[Data records]
--------------------------------------------------

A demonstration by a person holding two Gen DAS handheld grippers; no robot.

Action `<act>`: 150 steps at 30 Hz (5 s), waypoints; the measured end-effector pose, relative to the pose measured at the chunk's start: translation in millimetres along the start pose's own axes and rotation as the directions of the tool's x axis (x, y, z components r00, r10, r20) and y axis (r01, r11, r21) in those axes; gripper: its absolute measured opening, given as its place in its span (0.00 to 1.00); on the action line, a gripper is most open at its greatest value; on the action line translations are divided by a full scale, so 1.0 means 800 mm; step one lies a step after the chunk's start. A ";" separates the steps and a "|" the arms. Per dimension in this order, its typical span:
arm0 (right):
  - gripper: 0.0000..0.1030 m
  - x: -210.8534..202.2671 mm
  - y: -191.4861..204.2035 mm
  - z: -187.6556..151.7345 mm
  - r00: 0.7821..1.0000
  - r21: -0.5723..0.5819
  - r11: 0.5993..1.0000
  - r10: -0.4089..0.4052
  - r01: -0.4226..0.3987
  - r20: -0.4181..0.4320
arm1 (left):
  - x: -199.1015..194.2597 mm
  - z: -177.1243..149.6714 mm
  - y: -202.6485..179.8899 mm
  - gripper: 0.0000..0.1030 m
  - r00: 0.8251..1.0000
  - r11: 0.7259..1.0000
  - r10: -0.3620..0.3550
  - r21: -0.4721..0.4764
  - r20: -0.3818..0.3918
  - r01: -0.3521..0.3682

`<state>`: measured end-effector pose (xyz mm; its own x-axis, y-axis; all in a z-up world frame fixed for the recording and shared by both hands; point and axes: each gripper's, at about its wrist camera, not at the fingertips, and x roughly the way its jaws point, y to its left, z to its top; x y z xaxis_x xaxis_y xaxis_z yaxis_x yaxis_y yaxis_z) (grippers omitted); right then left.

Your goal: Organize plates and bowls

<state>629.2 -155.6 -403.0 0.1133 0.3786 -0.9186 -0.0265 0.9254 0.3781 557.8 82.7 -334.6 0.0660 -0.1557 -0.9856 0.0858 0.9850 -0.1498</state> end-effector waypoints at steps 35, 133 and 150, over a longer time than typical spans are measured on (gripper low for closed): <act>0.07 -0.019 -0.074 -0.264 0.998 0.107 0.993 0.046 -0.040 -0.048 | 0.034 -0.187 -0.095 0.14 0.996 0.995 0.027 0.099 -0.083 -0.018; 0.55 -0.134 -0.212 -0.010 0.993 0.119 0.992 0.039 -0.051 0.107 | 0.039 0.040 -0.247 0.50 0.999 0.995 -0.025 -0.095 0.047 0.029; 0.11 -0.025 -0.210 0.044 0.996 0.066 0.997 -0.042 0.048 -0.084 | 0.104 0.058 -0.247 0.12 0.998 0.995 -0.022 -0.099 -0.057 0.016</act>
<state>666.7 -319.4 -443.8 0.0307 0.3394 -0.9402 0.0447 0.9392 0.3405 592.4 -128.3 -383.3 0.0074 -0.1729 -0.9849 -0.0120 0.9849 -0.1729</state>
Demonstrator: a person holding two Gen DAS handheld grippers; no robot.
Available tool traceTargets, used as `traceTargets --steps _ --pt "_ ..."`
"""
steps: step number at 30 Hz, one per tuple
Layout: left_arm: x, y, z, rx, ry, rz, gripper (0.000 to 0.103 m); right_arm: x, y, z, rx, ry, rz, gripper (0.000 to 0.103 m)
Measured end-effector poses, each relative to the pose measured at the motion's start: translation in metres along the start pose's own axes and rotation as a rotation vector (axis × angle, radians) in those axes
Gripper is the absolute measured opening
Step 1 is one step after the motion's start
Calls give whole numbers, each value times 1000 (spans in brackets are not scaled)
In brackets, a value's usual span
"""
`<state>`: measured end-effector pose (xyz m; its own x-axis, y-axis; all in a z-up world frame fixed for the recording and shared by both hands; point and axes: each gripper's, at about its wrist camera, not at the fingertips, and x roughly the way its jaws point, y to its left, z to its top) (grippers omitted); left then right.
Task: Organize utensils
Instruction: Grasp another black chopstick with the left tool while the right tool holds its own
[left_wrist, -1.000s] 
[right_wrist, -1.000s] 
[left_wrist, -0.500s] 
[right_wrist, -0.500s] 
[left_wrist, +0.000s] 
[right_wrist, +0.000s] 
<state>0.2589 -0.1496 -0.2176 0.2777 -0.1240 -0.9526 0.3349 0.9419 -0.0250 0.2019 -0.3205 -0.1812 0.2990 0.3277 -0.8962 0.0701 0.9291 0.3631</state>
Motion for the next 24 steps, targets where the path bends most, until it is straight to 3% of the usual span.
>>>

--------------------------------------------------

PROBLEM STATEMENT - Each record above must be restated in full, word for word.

TASK SOLUTION -
A demonstration by a person holding two Gen DAS handheld grippers; no robot.

Action `<act>`: 150 steps at 30 Hz (5 s), waypoints; the measured end-effector pose, relative to the pose measured at the chunk's start: translation in millimetres along the start pose's own axes and rotation as the directions of the tool's x axis (x, y, z components r00, r10, r20) and y axis (r01, r11, r21) in those axes; gripper: its absolute measured opening, given as its place in its span (0.00 to 1.00); on the action line, a gripper is most open at its greatest value; on the action line translations are divided by a full scale, so 1.0 means 800 mm; step one lies a step after the chunk's start. A ";" separates the steps and a "|" the arms. Per dimension in this order, its typical span:
arm0 (right):
  - gripper: 0.0000..0.1030 m
  - x: -210.8534..202.2671 mm
  - y: -191.4861..204.2035 mm
  - z: -187.6556..151.7345 mm
  - r00: 0.7821..1.0000
  - r21: -0.5723..0.5819
  - r11: 0.5993..1.0000
  - r10: -0.4089..0.4052
  - r01: -0.4226..0.3987
  - r20: -0.4181..0.4320
arm1 (left):
  - x: -199.1015..194.2597 mm
  - z: -177.1243..149.6714 mm
  - y: -202.6485..179.8899 mm
  - gripper: 0.0000..0.1030 m
  - r00: 0.8251..1.0000
  - r11: 0.7259..1.0000
  - r10: -0.3620..0.3550
  - r21: -0.4721..0.4764
  - r20: -0.3818..0.3918
  - r01: -0.3521..0.3682

`<state>`: measured end-effector pose (xyz mm; its own x-axis, y-axis; all in a z-up world frame fixed for the recording and shared by both hands; point and axes: each gripper's, at about its wrist camera, not at the fingertips, and x roughly the way its jaws point, y to its left, z to its top; x y z xaxis_x xaxis_y xaxis_z yaxis_x yaxis_y yaxis_z) (grippers omitted); right then left.

Your goal: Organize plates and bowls

<state>629.2 -155.6 -403.0 0.1133 0.3786 -0.9186 -0.0265 0.9254 0.3781 557.8 82.7 -334.6 0.0660 -0.1557 -0.9856 0.0858 0.9850 -0.1498</state> end-effector waypoints at steps 35, 133 and 150, over a longer time than typical spans are measured on (gripper low for closed): <act>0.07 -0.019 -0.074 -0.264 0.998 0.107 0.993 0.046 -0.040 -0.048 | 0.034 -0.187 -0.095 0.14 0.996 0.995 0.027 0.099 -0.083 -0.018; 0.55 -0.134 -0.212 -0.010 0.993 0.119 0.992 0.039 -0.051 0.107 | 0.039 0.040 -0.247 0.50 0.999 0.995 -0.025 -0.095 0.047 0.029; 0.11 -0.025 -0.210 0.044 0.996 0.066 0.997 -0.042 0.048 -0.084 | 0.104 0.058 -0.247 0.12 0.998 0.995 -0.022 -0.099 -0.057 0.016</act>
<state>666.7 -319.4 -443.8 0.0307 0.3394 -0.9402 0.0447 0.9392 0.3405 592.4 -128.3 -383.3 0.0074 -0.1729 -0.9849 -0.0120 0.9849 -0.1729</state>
Demonstrator: a person holding two Gen DAS handheld grippers; no robot.
Available tool traceTargets, used as `traceTargets --steps _ --pt "_ ..."`
"""
steps: step number at 30 Hz, one per tuple
Layout: left_arm: x, y, z, rx, ry, rz, gripper (0.000 to 0.103 m); right_arm: x, y, z, rx, ry, rz, gripper (0.000 to 0.103 m)
Measured end-effector poses, each relative to the pose measured at the motion's start: translation in metres along the start pose's own axes and rotation as a rotation vector (axis × angle, radians) in those axes
Gripper is the absolute measured opening
Step 1 is one step after the motion's start
Calls give whole numbers, each value times 1000 (spans in brackets are not scaled)
In brackets, a value's usual span
"""
`<state>`: measured end-effector pose (xyz m; its own x-axis, y-axis; all in a z-up world frame fixed for the recording and shared by both hands; point and axes: each gripper's, at about its wrist camera, not at the fingertips, and x roughly the way its jaws point, y to its left, z to its top) (grippers omitted); left then right.
Task: Organize utensils
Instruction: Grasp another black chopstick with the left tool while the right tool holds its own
[left_wrist, -1.000s] 
[right_wrist, -1.000s] 
[left_wrist, -0.500s] 
[right_wrist, -0.500s] 
[left_wrist, +0.000s] 
[right_wrist, +0.000s] 
<state>0.2589 -0.1496 -0.2176 0.2777 -0.1240 -0.9526 0.3349 0.9419 -0.0250 0.2019 -0.3205 -0.1812 0.2990 0.3277 -0.8962 0.0701 0.9291 0.3631</state>
Motion for the next 24 steps, targets where the path bends most, until it is straight to 3% of the usual span.
>>>

The exercise has been answered, and the work is done.